Solution: This is simple.

3.

Problem: Show that given a set X if we denote \mathfrak{J} to be cocountable topology (a set is open if it’s complement is countable or the full space) that \left(X,\mathfrak{J}\right) is a topological space. Is it still a topological space if we let \mathfrak{J}=\left\{U\in\mathcal{P}(X):X-U\text{ is infinite, empty, or all of }X\right\}?

Proof: Clearly for the first part \varnothing,X\in\mathfrak{J}. Now, if \left\{U_\alpha\right\}_{\alpha\in\mathcal{A}} is a collection of open sets then we note that X-U_\alpha is finite and thus \displaystyle X-\bigcup_{\alpha\in\mathcal{A}}U_\alpha=\bigcap_{\alpha\in\mathcal{A}}\left(X-U_\alpha\right)\subseteq U_{\alpha_0} for any \alpha_0. Thus, \displaystyle X-\bigcup_{\alpha\in\mathcal{A}}U_\alpha is finite and thus in \mathfrak{J}. Now, if U_1,\cdots,U_n\in\mathfrak{J} we have that X-(U_1\cap\cdots\cap U_n)=(X-U_1)\cup\cdots\cup (X-U_n) and thus X-(U_1\cap\cdots\cap U_n) is the finite union of finite sets and thus finite, so U_1\cap\cdots\cap U_n\in\mathfrak{J}.
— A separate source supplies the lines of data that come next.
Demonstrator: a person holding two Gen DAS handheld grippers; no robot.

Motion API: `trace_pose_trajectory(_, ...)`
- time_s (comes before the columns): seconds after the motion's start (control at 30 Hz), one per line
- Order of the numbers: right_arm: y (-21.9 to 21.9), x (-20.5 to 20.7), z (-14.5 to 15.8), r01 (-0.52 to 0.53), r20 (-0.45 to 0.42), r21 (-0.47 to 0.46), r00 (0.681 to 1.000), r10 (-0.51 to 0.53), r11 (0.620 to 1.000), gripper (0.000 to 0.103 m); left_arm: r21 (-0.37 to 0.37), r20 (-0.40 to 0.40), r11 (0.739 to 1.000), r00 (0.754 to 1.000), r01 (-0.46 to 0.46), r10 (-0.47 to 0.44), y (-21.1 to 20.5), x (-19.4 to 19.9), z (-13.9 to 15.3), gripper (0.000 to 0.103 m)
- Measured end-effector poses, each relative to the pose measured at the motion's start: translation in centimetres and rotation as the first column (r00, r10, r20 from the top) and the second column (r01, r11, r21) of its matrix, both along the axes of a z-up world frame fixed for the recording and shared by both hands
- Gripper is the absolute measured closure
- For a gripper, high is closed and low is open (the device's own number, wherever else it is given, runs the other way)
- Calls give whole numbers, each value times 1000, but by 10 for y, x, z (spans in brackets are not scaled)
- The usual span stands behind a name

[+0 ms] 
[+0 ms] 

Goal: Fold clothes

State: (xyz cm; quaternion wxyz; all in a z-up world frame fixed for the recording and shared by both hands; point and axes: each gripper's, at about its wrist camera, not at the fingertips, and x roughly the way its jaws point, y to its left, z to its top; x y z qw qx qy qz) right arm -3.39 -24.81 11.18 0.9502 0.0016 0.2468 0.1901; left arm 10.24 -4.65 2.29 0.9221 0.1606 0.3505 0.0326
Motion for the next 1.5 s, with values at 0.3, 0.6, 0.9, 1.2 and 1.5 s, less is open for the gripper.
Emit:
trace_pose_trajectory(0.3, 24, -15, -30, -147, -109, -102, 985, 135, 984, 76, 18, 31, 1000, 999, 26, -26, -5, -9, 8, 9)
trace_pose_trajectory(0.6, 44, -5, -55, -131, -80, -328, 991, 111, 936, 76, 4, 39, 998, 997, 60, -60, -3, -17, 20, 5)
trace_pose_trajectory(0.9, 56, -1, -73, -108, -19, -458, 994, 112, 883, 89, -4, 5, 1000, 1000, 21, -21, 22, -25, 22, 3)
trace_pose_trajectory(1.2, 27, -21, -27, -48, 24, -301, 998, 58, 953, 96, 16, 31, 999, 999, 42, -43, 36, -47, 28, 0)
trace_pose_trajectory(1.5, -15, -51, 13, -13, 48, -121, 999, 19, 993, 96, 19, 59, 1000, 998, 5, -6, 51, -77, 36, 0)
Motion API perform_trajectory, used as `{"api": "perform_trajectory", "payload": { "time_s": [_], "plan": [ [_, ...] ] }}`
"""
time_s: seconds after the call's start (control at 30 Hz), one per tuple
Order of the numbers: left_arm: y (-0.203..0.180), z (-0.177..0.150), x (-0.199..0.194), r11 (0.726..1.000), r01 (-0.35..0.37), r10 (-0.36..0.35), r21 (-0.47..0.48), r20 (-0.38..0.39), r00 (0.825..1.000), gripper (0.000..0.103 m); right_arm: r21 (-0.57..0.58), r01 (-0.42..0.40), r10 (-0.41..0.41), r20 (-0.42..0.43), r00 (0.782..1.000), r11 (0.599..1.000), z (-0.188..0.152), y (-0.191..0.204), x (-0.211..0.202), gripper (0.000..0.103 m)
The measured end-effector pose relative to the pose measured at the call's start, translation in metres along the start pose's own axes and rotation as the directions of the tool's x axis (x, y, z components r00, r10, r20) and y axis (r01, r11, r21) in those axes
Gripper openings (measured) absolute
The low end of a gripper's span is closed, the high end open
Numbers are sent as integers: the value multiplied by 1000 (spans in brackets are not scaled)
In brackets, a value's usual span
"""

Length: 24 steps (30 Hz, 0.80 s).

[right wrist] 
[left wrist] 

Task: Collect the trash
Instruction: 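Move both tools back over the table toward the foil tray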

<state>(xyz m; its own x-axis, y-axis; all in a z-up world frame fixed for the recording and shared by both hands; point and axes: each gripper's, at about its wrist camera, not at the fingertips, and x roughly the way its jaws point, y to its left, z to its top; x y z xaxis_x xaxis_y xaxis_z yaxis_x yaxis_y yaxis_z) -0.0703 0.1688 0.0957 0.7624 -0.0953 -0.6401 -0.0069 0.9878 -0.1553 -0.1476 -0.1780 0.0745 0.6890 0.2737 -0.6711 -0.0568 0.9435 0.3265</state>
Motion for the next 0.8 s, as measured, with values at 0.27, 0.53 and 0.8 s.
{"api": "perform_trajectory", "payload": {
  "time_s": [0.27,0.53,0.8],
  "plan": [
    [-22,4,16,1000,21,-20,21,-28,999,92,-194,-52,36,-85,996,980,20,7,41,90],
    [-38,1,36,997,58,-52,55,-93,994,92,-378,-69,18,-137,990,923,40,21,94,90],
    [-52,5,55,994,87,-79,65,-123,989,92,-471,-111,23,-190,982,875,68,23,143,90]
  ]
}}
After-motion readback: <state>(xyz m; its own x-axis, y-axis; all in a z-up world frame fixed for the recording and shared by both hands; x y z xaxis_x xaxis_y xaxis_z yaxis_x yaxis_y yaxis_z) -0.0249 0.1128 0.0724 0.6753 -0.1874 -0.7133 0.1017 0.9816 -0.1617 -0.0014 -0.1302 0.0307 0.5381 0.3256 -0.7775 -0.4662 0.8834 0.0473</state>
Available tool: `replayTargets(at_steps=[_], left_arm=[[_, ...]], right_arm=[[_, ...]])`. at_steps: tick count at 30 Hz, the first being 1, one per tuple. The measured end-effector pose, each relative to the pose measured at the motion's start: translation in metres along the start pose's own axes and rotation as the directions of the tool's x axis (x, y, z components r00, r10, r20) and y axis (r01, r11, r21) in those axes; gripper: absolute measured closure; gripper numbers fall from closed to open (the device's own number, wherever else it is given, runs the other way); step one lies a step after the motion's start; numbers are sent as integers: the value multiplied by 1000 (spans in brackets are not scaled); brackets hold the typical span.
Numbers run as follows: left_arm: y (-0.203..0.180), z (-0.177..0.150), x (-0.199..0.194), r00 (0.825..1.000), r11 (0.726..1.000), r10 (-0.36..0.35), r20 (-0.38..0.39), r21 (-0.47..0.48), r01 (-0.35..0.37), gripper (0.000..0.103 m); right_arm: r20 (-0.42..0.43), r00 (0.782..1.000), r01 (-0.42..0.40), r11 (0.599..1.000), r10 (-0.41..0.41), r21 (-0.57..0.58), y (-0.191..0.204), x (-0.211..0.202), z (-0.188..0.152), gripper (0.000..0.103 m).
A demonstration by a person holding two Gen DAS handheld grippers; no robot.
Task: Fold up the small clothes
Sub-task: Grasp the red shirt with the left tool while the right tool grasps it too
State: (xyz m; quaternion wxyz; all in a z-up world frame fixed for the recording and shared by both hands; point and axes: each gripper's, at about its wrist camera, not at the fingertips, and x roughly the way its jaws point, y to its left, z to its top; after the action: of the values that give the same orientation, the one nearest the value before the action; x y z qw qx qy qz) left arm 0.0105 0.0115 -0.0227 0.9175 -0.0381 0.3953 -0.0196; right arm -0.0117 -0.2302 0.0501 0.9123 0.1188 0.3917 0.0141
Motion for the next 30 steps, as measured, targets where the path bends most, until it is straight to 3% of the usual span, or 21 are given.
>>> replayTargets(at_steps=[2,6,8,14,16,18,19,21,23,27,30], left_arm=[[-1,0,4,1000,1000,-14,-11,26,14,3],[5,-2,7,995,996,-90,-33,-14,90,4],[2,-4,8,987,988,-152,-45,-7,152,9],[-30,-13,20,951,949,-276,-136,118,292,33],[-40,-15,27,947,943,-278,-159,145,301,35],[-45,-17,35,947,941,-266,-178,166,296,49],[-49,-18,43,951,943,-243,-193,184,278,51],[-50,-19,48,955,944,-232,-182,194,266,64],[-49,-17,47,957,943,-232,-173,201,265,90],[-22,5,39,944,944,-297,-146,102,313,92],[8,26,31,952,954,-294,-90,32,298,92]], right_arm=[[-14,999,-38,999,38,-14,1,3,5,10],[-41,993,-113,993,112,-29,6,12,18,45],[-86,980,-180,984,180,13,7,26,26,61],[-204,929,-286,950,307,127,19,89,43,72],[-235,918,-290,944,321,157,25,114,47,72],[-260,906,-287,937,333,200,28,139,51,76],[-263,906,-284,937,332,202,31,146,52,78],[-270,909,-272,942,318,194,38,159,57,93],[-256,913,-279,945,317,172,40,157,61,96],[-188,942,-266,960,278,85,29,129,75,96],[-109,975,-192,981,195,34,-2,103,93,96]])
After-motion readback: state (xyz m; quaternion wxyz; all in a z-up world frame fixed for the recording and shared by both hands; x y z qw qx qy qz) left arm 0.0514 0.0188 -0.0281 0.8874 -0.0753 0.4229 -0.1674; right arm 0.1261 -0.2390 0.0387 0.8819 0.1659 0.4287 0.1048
If we redefine the topology as described it is not necessarily a topology. For example, give \mathbb{N} that topology and note that \left\{\{n\}\right\}_{n\in\mathbb{N}-\{1\}} is a collection of elements of \mathfrak{J} but \displaystyle \bigcup_{n\in\mathbb{N}-\{1\}}\{n\}=\mathbb{N}-\{1\} whose complement is neither infinite, empty, or the full space. Thus, this isn’t a topology.

4.

Problem:

a) If \left\{\mathfrak{J}_\alpha\right\}_{\alpha\in\mathcal{A}} is a family of topologies on X, show that \displaystyle \bigcap_{\alpha\in\mathcal{A}}\mathfrak{J}_\alpha is a topology on X. Is \displaystyle \bigcup_{\alpha\in\mathcal{A}}\mathfrak{J}_\alpha?

b) Let \left\{\mathfrak{J}\right\}_\alpha be a family of topologies on X. Show that there is unique topology on X containing all the collections \mathfrak{J}_\alpha, and a unique largest topology contained in all of the \mathfrak{J}_\alpha.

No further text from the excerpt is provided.